[Collected data entries]

::::::

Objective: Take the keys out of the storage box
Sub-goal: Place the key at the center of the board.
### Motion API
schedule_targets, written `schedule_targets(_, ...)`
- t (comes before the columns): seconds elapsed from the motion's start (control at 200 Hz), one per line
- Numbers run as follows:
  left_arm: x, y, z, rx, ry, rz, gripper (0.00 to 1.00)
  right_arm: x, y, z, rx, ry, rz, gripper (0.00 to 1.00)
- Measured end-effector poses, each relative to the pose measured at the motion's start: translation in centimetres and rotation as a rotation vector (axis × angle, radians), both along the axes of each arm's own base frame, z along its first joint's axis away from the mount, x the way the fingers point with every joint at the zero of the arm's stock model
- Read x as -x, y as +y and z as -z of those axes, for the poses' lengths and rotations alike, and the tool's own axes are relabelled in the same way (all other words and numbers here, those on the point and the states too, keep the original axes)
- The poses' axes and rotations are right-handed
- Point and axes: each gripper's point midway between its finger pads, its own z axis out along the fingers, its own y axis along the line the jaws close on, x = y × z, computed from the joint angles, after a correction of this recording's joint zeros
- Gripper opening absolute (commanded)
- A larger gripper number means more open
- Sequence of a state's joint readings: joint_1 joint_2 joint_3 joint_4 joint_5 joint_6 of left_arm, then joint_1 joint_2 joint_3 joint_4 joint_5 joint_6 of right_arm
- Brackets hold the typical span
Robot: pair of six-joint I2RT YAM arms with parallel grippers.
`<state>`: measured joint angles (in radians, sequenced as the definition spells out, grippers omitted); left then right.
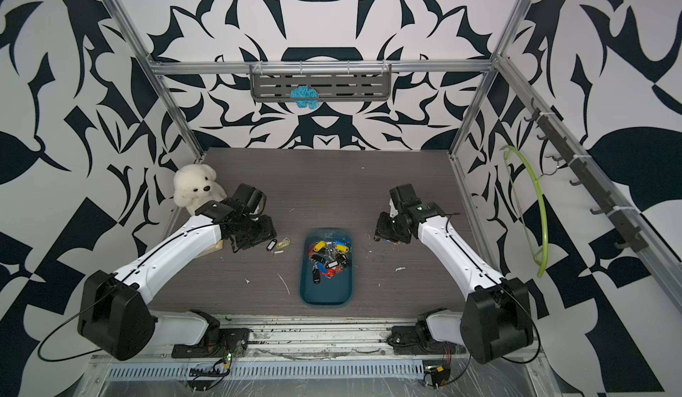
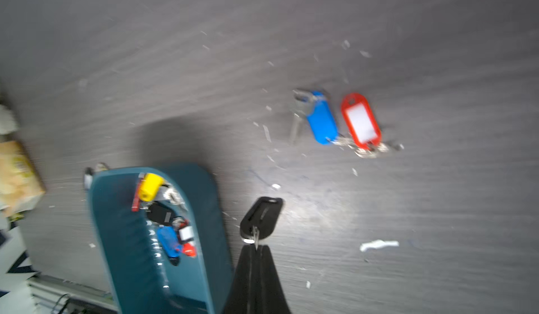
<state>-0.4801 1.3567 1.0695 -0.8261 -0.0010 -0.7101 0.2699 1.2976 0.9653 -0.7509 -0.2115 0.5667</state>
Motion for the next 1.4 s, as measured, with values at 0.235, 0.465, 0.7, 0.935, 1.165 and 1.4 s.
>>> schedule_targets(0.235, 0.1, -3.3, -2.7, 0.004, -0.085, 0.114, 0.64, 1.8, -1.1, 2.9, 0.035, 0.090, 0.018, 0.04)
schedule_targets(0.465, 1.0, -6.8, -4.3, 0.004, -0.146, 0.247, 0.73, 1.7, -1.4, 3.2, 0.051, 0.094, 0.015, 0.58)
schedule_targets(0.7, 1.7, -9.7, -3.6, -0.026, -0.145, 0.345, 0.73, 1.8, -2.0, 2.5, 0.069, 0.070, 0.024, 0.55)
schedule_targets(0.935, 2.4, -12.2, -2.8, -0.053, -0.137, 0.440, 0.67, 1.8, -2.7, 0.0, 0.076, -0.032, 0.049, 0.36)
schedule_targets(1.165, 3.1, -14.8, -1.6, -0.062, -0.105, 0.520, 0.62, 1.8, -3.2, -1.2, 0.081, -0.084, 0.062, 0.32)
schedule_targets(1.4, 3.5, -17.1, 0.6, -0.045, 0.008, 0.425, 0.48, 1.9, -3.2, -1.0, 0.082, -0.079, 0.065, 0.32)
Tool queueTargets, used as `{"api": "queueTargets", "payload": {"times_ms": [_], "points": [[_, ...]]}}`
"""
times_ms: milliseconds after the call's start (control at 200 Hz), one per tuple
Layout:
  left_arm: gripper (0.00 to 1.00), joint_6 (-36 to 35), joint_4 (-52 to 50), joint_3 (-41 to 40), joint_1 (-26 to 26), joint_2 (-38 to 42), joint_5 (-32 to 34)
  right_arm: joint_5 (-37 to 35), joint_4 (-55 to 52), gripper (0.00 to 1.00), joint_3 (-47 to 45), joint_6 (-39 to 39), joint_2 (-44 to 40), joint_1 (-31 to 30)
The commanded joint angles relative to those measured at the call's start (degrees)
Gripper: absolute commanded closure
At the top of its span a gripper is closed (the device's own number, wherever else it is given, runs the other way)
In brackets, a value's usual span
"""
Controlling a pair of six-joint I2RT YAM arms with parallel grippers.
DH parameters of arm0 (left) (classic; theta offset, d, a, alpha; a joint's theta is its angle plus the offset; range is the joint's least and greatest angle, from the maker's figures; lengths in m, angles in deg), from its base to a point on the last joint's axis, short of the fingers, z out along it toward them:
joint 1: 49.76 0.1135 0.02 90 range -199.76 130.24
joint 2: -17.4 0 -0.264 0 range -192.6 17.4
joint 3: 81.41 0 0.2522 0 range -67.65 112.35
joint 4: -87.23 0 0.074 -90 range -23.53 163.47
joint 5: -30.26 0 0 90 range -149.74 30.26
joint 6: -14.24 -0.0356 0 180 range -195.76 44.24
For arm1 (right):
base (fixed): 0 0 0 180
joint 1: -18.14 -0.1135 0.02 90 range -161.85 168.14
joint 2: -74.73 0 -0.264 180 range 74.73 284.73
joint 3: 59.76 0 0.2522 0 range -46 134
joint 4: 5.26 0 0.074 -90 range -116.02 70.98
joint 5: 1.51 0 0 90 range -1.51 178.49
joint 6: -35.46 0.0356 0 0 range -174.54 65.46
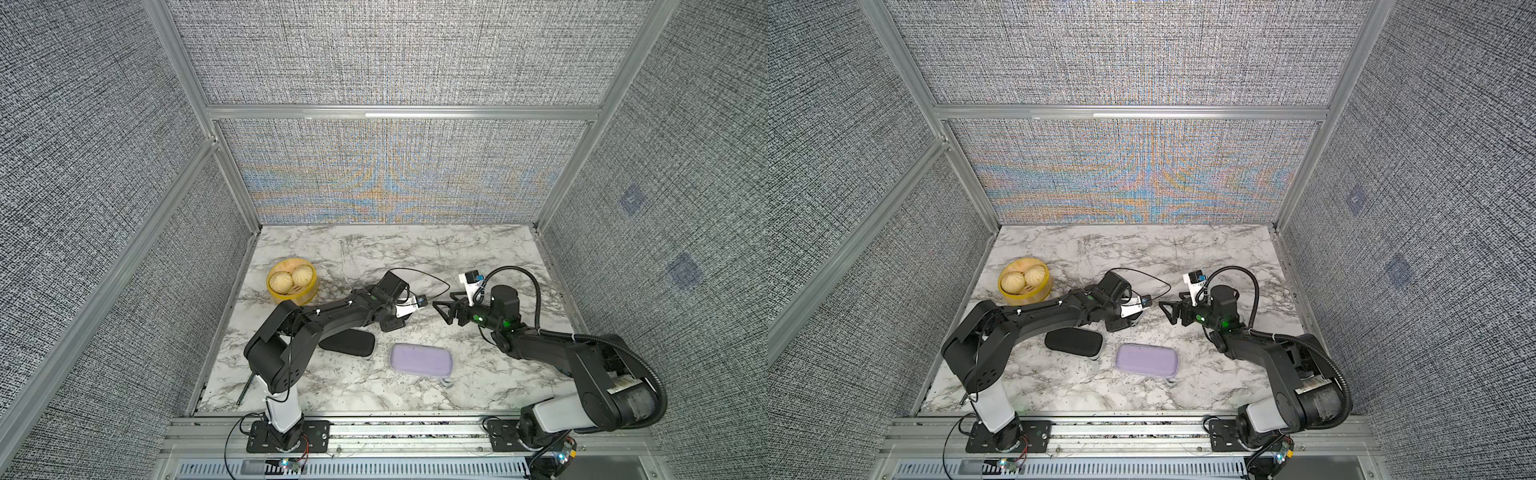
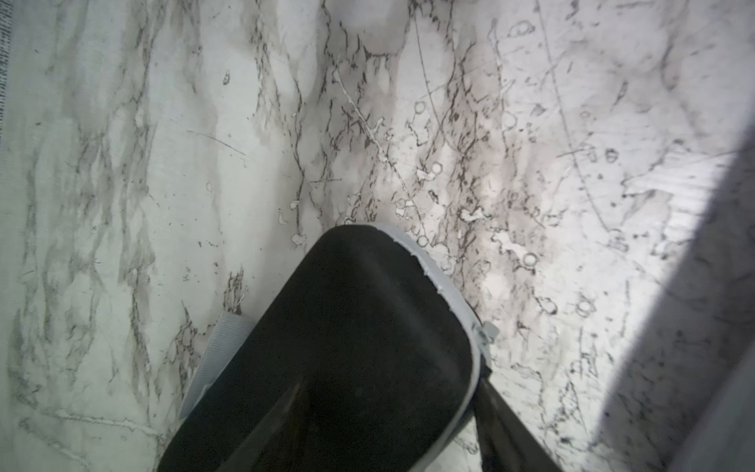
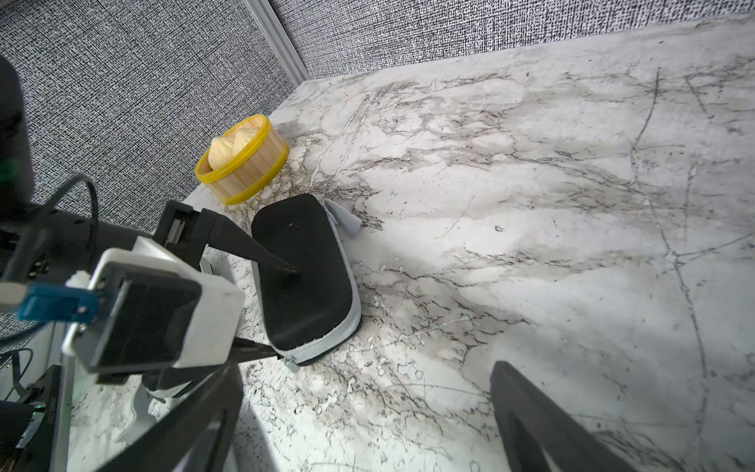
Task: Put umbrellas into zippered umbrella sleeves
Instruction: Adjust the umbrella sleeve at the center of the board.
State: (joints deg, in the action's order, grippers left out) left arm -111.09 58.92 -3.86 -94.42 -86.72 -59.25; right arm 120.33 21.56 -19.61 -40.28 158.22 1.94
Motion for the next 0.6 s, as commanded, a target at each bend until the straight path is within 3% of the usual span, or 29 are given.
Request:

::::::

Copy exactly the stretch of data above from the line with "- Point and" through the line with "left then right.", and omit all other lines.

- Point and axes: each gripper's point midway between its finger pads, its own z axis out along the fingers, its own y axis along the line the jaws close on, x = y × z, computed from the joint angles, after a correction of this recording's joint zeros
- Gripper opening absolute (commanded)
- A larger gripper number means more open
- Sequence of a state's joint readings: joint_1 joint_2 joint_3 joint_4 joint_5 joint_6 of left_arm, then joint_1 joint_2 joint_3 joint_4 joint_5 joint_6 of right_arm
- Brackets hold the typical span
Robot: pair of six-joint I2RT YAM arms with parallel grippers.
`<state>`: measured joint angles (in radians, sequenced as the definition spells out, grippers omitted); left then right.

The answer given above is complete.